Update 1/1/2024: Bruce finally debuted “The Power of Prayer” at Stand Up For Heroes last November. Here’s that debut performance.

The Power of Prayer
Recorded:
November 2019
Released: Letter to You (2020)
First performed: November 6, 2023(New York City, NY)
Last performed: November 6, 2023 (New York City, NY)

Looking for your favorite Bruce song? Check our full index here. New entries every week!

 

One Reply to “Roll of the Dice: The Power of Prayer”

  1. Ken , Enjoyed your analysis, quoting Bruce, ” Life in 180 seconds or less. If you get it right, it has the power of prayer” and your research, “The Oxford Dictionary defines spirit as “the nonphysical part of a person which is the seat of emotions and character; the soul.”

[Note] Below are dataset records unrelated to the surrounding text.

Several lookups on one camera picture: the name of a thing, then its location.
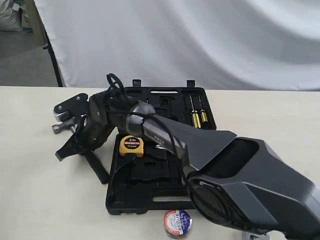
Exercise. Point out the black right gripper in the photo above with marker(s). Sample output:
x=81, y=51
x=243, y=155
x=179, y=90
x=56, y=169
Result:
x=107, y=110

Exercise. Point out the claw hammer black grip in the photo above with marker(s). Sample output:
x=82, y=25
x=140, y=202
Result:
x=95, y=165

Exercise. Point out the black electrical tape roll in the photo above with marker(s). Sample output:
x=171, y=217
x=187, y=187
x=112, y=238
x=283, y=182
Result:
x=177, y=224

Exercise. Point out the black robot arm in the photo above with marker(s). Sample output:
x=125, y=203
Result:
x=236, y=182

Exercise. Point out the black plastic tool case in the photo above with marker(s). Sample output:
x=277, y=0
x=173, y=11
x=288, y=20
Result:
x=153, y=182

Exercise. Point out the yellow tape measure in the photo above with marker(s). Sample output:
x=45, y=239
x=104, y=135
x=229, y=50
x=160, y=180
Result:
x=131, y=145

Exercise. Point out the black backdrop stand pole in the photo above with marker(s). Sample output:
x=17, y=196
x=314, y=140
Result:
x=49, y=48

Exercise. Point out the green white bag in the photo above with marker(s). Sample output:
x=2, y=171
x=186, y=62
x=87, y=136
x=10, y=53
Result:
x=25, y=21

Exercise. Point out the grey woven sack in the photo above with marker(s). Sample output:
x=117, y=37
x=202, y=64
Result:
x=10, y=18

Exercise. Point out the white backdrop curtain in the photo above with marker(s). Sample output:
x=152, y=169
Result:
x=221, y=44

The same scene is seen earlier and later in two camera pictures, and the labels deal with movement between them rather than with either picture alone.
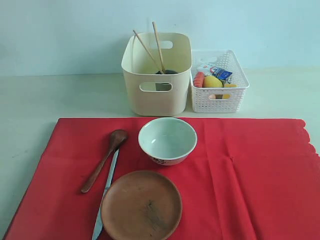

    I always hoped, perhaps reaching too far, that the song did reveal that God/Religion/Spirit can also be found in the small efforts/things experienced in simple daily life:
    “Dreamy afternoon ‘neath the summer sun
    We’d lie by the lake till the evening comes
    I run my fingers through your sun-streaked hair
    Baby that’s the power of prayer”, etc.

    So, I continue to hold on to the promise of the important line, “I’m reaching for heaven, we’ll make it there” while accepting your deep analysis as more plausible. Thank you.